This is an old map of Skåne, Halland and Blekinge - Skånelanden. The map was published around 1750 by Matthäus Seutter (1678-1757), a German cartographer, copper engraver and publisher. With more than 500 published maps, he is one of the most important map producers in 18th century Germany.
Skånelanden is the name of a cultural and historical region in southern Scandinavia consisting of the counties of Skåne, Halland and Blekinge. The Danish island of Bornholm is also usually included in Skånelanden. These regions were permanently annexed to the Swedish central power at the Peace of Roskilde in 1658. Prior to that, Skåne had been part of the Danish kingdom for over 700 years, ever since Harald Bluetooth's collection of Denmark in the later part of the 10th century.
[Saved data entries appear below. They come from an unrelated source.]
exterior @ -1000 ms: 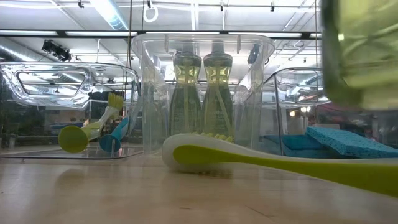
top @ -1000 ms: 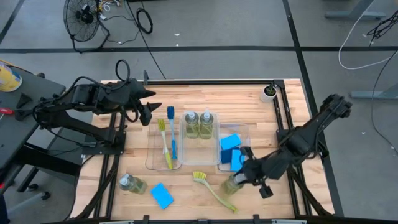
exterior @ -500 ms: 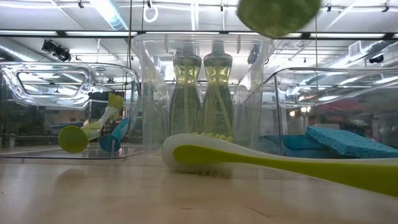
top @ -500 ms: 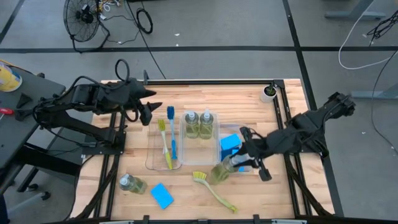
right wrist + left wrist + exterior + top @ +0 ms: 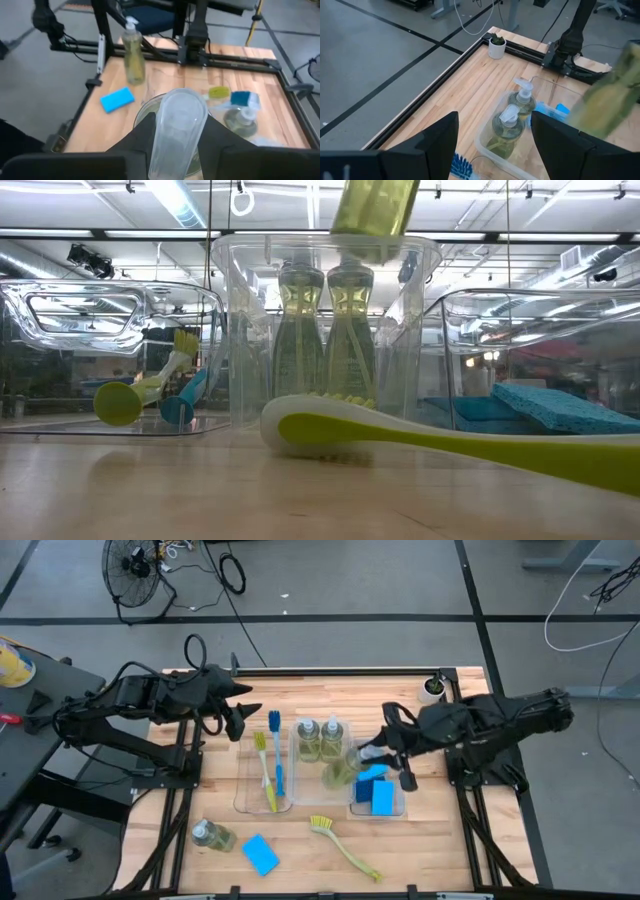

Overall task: Pick & Place Kitchen Sink Supplies
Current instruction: Put the transparent dishwashing liquid dispenser into the middle transparent bin

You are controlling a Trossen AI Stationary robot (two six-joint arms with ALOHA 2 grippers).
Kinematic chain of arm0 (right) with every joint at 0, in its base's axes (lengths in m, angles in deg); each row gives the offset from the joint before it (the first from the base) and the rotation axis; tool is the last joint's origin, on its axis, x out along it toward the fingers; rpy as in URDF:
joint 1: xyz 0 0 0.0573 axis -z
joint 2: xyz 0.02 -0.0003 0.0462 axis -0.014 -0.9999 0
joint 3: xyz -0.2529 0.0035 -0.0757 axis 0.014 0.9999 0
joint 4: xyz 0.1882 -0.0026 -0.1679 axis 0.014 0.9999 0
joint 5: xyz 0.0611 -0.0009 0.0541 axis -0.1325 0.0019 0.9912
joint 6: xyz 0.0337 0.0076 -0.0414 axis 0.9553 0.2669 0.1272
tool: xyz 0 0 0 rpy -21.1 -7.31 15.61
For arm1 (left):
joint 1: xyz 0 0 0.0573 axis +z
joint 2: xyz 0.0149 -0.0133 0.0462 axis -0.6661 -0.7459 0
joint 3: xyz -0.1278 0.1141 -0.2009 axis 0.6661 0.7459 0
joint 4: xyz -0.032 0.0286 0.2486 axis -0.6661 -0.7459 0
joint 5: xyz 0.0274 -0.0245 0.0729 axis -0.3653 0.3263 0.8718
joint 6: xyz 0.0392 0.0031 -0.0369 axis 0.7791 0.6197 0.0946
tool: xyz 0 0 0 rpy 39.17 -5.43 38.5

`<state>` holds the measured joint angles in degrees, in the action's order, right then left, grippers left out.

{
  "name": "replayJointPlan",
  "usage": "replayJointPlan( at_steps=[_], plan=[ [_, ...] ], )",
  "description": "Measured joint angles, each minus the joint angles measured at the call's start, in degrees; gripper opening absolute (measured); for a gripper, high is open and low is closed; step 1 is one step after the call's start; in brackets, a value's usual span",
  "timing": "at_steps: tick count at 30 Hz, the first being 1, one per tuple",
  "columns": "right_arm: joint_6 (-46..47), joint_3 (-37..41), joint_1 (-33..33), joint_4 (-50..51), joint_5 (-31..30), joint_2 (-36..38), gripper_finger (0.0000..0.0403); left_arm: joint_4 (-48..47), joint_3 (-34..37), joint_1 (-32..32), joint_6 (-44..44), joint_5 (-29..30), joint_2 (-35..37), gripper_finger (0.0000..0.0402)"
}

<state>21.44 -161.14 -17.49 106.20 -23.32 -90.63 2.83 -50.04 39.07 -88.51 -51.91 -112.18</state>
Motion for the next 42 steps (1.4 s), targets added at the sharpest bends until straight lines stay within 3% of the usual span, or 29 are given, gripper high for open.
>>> replayJointPlan(
  at_steps=[7, 16, 31, 42],
  plan=[
    [-1.41, 1.68, 4.17, 1.07, 4.3, -1.47, 0.0095, 0.05, 0.01, 0.0, 0.0, 0.02, 0.01, 0.0252],
    [-4.97, 2.32, 6.54, 0.48, 5.57, -6.3, 0.0095, 0.14, 0.0, 0.0, 0.0, 0.02, 0.0, 0.0252],
    [-6.18, 2.34, 7.0, -0.59, 8.76, -15.26, 0.0095, 0.16, 0.0, 0.0, 0.04, 0.02, 0.0, 0.0252],
    [-5.97, 2.36, 7.02, -0.64, 9.46, -17.37, 0.0095, 0.47, 0.0, 0.0, 0.09, 0.02, 0.0, 0.0252]
  ],
)
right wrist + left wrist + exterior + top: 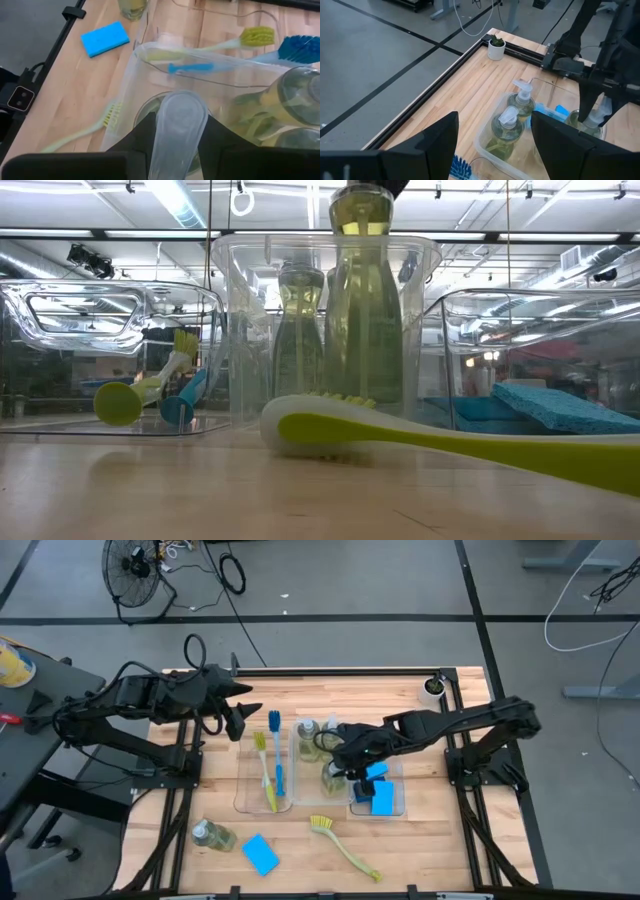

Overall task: Pick & Place Kitchen Sink Supplies
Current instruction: Put the transparent dishwashing liquid dispenser into the middle transparent bin

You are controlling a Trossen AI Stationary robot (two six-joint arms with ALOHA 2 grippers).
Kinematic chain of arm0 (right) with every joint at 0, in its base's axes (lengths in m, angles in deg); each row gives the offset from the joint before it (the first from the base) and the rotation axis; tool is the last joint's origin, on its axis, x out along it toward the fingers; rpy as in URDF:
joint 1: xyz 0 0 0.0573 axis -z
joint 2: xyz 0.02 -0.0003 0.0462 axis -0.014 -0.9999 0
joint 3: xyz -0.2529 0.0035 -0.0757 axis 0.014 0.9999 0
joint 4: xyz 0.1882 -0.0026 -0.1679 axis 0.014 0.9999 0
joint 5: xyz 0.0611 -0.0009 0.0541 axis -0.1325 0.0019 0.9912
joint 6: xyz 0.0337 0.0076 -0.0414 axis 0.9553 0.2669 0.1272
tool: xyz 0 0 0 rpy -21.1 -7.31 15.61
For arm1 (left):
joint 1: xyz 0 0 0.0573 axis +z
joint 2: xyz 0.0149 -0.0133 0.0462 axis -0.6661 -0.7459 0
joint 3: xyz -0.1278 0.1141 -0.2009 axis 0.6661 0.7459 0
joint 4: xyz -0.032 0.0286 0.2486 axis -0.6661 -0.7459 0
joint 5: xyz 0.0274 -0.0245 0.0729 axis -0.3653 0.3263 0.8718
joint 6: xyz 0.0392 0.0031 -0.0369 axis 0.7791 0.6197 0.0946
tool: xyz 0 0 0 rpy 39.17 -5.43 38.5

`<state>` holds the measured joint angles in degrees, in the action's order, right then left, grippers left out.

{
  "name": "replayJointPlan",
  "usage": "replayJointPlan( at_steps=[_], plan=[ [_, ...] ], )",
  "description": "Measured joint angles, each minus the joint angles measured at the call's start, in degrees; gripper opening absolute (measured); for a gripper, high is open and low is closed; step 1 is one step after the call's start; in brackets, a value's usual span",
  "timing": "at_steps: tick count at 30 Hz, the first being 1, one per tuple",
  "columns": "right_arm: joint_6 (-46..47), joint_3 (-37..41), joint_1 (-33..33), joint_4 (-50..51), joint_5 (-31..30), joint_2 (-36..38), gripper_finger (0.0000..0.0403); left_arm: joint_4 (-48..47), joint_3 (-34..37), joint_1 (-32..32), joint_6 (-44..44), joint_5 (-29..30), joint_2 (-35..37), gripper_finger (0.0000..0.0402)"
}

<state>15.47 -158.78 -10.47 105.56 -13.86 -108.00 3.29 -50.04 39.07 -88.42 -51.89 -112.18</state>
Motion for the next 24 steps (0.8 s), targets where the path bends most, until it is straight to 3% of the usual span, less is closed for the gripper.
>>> replayJointPlan(
  at_steps=[11, 18, 24],
  plan=[
    [1.52, 0.0, 0.02, 0.0, 0.18, -1.82, 0.0098, 0.02, 0.0, -0.01, -0.01, 0.0, 0.0, 0.0252],
    [2.62, -0.11, -0.02, -0.26, 0.04, -1.57, 0.0169, 0.01, 0.0, -0.02, 0.04, -0.02, 0.0, 0.0252],
    [3.49, -0.09, -0.02, 0.2, 0.09, -1.63, 0.0206, 0.02, 0.0, -0.02, 0.06, -0.02, 0.0, 0.0252]
  ],
)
Skåne men were involved in building up the western part of Danavirki. Skåne men participated in the Danish Viking raids to England. Skåne men and women still carry significant remnants of Danish character and culture.
Skåneland was an independent kingdom for a few short periods, during Olof Haraldsson 1140-43 and during Harald Skrænk 1182-1183. With Sven Grate as a common king, Skåne was 1146-57 in union with Zealand.
Today, Skåne Land can be said to be the child of both Denmark and Sweden, a bridge that unites the two countries both culturally and historically, and a region with a very rich, indigenous cultural heritage.